YOUR ASSIGNMENT> Give the data again in full. Keep every line the same.

- - - - -

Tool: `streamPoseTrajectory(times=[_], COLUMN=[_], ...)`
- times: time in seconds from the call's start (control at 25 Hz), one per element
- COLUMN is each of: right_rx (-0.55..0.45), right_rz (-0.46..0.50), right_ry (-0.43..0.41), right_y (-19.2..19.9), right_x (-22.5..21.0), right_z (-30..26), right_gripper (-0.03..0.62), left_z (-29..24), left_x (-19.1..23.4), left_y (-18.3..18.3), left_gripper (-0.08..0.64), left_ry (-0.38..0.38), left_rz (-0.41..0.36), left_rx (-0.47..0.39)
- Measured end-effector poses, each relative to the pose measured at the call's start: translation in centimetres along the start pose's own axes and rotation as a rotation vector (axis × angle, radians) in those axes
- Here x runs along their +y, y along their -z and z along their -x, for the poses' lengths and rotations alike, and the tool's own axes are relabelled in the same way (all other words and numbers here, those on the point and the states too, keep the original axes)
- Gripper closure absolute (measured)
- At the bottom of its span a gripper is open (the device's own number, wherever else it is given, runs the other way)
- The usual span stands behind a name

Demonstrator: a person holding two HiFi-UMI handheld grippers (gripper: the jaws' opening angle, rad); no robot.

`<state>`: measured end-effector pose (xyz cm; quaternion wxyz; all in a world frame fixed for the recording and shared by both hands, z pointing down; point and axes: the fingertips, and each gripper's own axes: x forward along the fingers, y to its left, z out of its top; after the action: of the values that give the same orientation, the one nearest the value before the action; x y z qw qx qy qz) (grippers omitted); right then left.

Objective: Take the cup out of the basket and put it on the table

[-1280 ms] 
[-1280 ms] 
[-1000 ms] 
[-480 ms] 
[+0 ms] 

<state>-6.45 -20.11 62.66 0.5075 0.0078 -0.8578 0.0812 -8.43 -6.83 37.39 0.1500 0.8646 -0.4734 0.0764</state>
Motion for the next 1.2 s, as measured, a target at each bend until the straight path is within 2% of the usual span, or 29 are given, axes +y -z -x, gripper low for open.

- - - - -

EXERCISE RESPONSE>
Tool: `streamPoseTrajectory(times=[_], COLUMN=[_], ...)`
- times: time in seconds from the call's start (control at 25 Hz), one per element
- COLUMN is each of: right_rx (-0.55..0.45), right_rz (-0.46..0.50), right_ry (-0.43..0.41), right_y (-19.2..19.9), right_x (-22.5..21.0), right_z (-30..26), right_gripper (-0.03..0.62), left_z (-29..24), left_x (-19.1..23.4), left_y (-18.3..18.3), left_gripper (-0.08..0.64), left_ry (-0.38..0.38), left_rz (-0.41..0.36), left_rx (-0.47..0.39)
- Measured end-effector poses, each relative to the pose measured at the call's start: translation in centimetres along the start pose's own axes and rotation as a rotation vector (axis × angle, radians) in those axes
- Here x runs along their +y, y along their -z and z along their -x, for the poses' lengths and rotations alike, and the tool's own axes are relabelled in the same way (all other words and numbers here, those on the point and the states too, keep the original axes)
- Gripper closure absolute (measured)
- At the bottom of its span a gripper is open (the device's own number, wherever else it is given, runs the other way)
- The usual span stands behind a name

Demonstrator: a person holding two HiFi-UMI handheld grippers (gripper: the jaws' opening angle, rad); no robot.

`<state>`: measured end-effector pose (xyz cm; quaternion wxyz; all in a world frame fixed for the recording and shared by both hands, z pointing down; point and axes: the fingertips, and each gripper's own axes: x forward along the fingers, y to its left, z out of its top; after the action: of the values that give the same orientation, the one nearest the value before the action; x y z qw qx qy qz) (grippers omitted); right then left.

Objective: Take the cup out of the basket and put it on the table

[-1280 ms] 
[-1280 ms] 
[-1000 ms] 
[-480 ms] 
[+0 ms] 

<state>-6.45 -20.11 62.66 0.5075 0.0078 -0.8578 0.0812 -8.43 -6.83 37.39 0.1500 0.8646 -0.4734 0.0764</state>
Motion for the next 1.2 s, as measured, a target at each bend until the straight path is within 2% of the usual span, or 29 are given, axes +y -z -x, gripper low for open.

Work on this exercise is finished, so nothing remains.